Le principe : un régime probatoire partagé
En matière d'heures supplémentaires, la charge de la preuve n'est pas unilatérale. La loi prévoit un mécanisme dit de « partage de la preuve » : le salarié apporte des éléments suffisamment précis pour permettre à l'employeur de répondre, et c'est alors à ce dernier de justifier des horaires effectivement réalisés.
La Cour de cassation vient de le rappeler avec clarté dans un arrêt du 15 avril 2026 : le salarié n'a pas à prouver parfaitement ses heures supplémentaires. Il lui suffit de présenter des éléments concrets qui rendent sa demande crédible.
Les faits : des e-mails envoyés hors horaires suffisent
Dans cette affaire, la salariée avait produit plusieurs éléments pour étayer sa demande en paiement d'heures supplémentaires :
• des e-mails envoyés en dehors des horaires habituels de travail
• des attestations de collègues ou de tiers
• des éléments relatifs à son amplitude de travail quotidienne
La Cour a considéré que ces éléments étaient suffisants pour déplacer la charge de la preuve sur l'employeur. Or, ce dernier ne produisait aucun outil fiable de contrôle du temps de travail — ce qui lui a été fatal.
Ce que cela change pour les employeurs
De nombreuses entreprises sous-estiment encore l'exposition contentieuse que représente l'absence de suivi du temps de travail. Quelques e-mails envoyés le soir ou le week-end peuvent, s'ils sont bien documentés par le salarié, suffire à ouvrir un débat judiciaire que l'employeur sera en difficulté à clore faute de données objectives.
La règle est simple : si l'employeur ne peut pas démontrer quels ont été les horaires réels du salarié, il perd.
Bonnes pratiques pour sécuriser la situation
• Mettre en place un suivi du temps de travail fiable et documenté.

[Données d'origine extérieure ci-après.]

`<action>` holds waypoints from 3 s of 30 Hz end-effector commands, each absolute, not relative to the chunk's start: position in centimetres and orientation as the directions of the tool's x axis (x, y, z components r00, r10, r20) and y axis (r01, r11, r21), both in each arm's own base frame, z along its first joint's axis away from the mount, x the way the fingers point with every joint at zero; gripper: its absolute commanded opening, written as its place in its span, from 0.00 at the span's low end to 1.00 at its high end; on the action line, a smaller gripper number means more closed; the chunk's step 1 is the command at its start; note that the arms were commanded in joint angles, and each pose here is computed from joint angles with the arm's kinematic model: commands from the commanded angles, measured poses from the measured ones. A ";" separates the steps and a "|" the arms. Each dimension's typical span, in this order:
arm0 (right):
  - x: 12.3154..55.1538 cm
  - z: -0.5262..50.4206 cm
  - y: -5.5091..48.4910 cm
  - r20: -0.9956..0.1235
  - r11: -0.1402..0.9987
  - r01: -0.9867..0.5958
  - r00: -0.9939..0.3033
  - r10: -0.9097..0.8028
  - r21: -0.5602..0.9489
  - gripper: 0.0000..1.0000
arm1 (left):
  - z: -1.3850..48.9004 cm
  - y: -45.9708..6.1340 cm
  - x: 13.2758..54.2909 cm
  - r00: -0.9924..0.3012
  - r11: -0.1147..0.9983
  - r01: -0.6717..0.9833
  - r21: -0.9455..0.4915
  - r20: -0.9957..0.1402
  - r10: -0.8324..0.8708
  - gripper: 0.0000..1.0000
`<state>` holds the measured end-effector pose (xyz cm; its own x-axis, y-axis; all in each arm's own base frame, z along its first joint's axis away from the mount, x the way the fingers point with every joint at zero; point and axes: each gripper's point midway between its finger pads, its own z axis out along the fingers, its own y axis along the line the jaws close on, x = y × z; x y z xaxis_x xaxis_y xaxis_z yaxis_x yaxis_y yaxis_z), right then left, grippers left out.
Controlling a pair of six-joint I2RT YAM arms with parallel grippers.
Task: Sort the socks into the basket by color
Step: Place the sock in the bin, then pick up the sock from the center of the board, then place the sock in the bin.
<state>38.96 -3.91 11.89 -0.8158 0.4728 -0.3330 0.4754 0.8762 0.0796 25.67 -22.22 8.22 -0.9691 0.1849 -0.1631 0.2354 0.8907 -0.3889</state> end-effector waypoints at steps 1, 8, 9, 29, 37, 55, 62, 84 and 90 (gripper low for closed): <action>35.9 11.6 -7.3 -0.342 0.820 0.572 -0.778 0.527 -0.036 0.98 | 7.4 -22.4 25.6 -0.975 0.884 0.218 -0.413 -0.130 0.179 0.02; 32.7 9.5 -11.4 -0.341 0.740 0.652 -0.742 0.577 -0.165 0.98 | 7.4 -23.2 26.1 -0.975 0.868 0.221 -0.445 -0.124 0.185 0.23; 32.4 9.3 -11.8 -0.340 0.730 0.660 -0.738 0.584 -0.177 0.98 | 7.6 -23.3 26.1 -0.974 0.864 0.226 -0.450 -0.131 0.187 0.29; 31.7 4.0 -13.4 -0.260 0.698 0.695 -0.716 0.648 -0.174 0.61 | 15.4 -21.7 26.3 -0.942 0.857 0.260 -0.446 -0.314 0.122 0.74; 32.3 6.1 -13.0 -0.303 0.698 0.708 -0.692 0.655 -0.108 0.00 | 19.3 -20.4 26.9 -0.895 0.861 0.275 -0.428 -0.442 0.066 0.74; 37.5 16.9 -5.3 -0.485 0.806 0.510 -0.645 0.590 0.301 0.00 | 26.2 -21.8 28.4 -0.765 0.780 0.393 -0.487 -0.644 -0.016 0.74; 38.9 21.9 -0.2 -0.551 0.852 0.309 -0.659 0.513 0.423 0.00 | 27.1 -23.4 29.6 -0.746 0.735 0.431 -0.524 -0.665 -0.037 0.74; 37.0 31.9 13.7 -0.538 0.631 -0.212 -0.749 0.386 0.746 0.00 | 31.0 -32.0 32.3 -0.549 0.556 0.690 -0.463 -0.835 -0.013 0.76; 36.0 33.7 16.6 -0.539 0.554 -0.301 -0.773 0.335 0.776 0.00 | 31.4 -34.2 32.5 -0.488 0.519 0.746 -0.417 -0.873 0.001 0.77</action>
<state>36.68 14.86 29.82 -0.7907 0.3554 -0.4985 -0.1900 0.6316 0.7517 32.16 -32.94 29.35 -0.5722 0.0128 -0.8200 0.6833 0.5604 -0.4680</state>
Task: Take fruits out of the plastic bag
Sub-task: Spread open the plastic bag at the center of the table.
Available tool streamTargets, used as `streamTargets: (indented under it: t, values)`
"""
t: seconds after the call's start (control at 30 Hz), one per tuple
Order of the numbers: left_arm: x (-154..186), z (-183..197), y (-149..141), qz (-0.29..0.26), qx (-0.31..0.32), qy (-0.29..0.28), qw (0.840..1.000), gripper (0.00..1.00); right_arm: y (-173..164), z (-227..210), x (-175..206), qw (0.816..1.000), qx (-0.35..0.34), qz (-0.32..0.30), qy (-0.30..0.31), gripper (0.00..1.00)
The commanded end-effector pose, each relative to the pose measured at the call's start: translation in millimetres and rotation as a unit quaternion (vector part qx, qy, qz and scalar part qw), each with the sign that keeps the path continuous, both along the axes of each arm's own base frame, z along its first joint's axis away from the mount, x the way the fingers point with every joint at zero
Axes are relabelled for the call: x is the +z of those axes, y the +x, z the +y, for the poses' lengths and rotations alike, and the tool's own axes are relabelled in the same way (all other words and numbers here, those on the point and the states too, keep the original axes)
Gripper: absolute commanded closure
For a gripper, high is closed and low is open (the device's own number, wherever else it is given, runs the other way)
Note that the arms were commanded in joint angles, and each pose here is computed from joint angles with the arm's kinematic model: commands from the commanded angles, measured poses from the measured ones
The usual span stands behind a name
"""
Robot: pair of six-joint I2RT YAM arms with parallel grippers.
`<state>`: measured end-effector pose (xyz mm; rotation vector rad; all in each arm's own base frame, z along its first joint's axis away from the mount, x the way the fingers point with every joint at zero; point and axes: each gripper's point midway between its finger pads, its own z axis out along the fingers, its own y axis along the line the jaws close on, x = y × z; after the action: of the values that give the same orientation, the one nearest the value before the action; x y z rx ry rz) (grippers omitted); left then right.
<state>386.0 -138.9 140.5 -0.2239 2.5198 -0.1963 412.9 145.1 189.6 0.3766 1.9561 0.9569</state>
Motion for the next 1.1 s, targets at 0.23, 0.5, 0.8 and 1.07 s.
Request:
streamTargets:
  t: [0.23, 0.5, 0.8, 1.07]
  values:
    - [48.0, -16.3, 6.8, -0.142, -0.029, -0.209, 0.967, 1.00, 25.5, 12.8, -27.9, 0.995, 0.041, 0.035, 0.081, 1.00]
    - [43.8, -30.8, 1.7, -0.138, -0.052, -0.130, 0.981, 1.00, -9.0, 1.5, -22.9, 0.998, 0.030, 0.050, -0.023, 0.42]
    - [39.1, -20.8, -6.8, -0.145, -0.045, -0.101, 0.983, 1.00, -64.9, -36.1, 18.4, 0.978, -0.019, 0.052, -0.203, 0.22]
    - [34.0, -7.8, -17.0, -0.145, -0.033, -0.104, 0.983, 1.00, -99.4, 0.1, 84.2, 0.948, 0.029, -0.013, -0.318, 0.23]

• Conserver des relevés objectifs, horodatés et accessibles.
• Encadrer les usages numériques en dehors des horaires de travail.
• Rappeler régulièrement les règles relatives aux heures supplémentaires.
• Former les managers aux risques liés à la surcharge de travail et aux dépassements d'horaires non déclarés.
Un contentieux sur les heures supplémentaires se gagne rarement après coup. La prévention documentaire — mise en place en amont, avant tout litige — reste la meilleure protection pour l'employeur.